◆ PROBLEM DESCRIPTION: Lines with the word "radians" are the ones wanted. Copy each of them from the entries below.

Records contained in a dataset
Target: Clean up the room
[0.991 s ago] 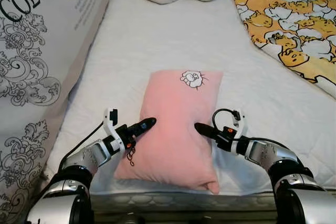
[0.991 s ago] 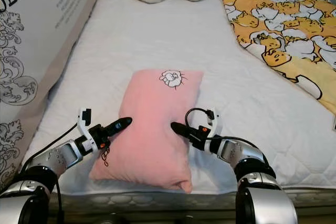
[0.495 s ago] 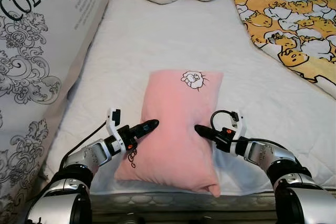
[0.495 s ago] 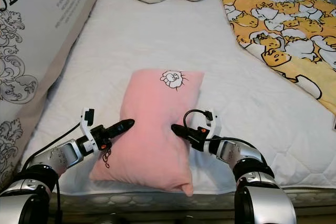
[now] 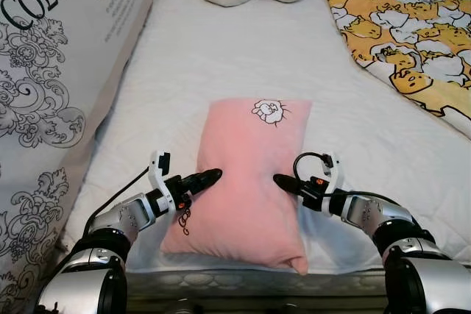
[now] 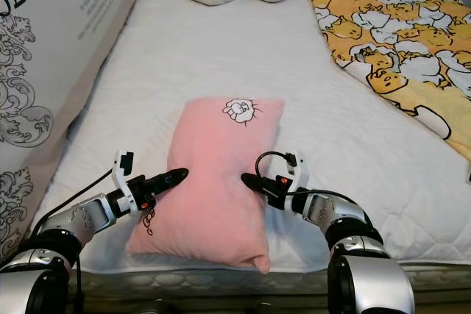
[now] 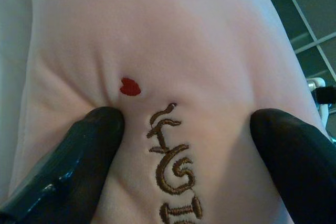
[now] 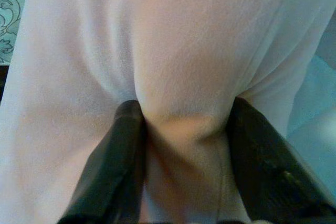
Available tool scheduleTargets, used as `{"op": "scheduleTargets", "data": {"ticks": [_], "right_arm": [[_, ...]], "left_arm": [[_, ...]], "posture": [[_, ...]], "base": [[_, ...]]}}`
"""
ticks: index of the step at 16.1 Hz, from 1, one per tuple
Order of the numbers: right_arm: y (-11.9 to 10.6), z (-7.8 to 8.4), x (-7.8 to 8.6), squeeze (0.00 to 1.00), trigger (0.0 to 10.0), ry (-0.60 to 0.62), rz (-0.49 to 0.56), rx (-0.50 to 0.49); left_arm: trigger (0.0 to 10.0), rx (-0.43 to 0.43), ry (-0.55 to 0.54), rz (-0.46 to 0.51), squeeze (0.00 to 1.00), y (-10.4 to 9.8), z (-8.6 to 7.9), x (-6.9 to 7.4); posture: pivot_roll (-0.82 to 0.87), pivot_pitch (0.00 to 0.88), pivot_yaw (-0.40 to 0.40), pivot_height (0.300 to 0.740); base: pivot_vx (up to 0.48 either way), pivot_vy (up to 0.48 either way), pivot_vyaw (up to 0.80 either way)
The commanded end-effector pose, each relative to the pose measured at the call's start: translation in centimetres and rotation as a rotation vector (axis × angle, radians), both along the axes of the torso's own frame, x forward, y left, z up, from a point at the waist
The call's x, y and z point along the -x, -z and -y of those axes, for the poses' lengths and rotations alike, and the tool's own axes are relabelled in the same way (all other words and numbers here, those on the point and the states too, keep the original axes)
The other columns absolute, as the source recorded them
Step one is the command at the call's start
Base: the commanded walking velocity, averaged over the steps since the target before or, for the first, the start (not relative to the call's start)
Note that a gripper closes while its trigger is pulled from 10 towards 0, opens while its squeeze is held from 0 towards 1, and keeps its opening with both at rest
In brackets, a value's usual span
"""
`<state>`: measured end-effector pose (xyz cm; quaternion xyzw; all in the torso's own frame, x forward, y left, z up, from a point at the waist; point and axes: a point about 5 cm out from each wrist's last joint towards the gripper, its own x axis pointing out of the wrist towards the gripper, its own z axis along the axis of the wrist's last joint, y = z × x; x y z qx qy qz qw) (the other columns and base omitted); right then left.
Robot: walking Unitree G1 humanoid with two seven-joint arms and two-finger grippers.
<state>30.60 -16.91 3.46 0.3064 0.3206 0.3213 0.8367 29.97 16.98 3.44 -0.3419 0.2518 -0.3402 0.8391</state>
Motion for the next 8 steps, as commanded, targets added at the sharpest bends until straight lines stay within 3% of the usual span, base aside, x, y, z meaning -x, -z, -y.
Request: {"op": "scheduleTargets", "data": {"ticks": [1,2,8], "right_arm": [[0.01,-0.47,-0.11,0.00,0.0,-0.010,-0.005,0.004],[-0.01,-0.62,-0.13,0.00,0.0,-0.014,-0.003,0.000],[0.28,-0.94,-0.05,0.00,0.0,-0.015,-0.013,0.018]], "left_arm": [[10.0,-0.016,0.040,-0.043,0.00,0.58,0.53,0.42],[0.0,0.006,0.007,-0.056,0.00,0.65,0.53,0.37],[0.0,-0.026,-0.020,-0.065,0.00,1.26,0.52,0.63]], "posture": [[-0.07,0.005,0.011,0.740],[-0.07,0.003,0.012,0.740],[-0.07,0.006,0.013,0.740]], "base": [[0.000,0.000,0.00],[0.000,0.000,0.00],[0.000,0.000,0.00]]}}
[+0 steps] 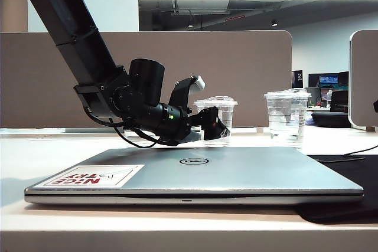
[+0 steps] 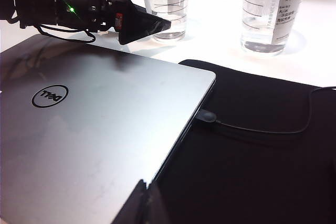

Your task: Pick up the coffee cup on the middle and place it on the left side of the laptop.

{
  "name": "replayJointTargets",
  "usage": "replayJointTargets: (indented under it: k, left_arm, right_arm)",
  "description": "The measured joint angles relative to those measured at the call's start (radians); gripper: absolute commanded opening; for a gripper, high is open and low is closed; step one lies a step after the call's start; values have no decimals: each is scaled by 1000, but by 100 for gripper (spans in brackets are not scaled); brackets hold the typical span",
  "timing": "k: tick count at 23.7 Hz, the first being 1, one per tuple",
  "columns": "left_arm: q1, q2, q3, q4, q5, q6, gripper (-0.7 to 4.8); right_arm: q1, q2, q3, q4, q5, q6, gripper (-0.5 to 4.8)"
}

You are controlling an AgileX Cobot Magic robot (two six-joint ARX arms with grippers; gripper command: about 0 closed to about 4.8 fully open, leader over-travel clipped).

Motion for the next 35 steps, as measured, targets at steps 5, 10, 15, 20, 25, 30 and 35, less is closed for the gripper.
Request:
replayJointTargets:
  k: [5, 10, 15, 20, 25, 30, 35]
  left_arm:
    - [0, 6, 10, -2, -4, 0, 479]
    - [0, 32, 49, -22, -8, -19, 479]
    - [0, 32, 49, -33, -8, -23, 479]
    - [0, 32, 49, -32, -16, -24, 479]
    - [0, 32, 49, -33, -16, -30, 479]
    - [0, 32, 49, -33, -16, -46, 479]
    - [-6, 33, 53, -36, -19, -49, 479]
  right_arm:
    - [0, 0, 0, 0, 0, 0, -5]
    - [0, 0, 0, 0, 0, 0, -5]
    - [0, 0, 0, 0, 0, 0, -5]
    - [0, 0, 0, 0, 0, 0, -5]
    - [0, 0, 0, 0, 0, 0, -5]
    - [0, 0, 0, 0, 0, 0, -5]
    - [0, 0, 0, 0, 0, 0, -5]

◆ WRITTEN ANSWER:
The commanded end-effector pose, each relative to the pose measured at the call's start: translation in centimetres and rotation as a rotation vector (axis × angle, radians), both along the axes of the torso's own frame, x forward, y left, z up, from a point at the waist
  "description": "The measured joint angles relative to those measured at the call's start (radians); gripper: absolute commanded opening; for a gripper, high is open and low is closed; step one lies a step after the call's start; values have no decimals: each is scaled by 1000, but by 100 for gripper (spans in brackets are not scaled); brackets hold the typical span",

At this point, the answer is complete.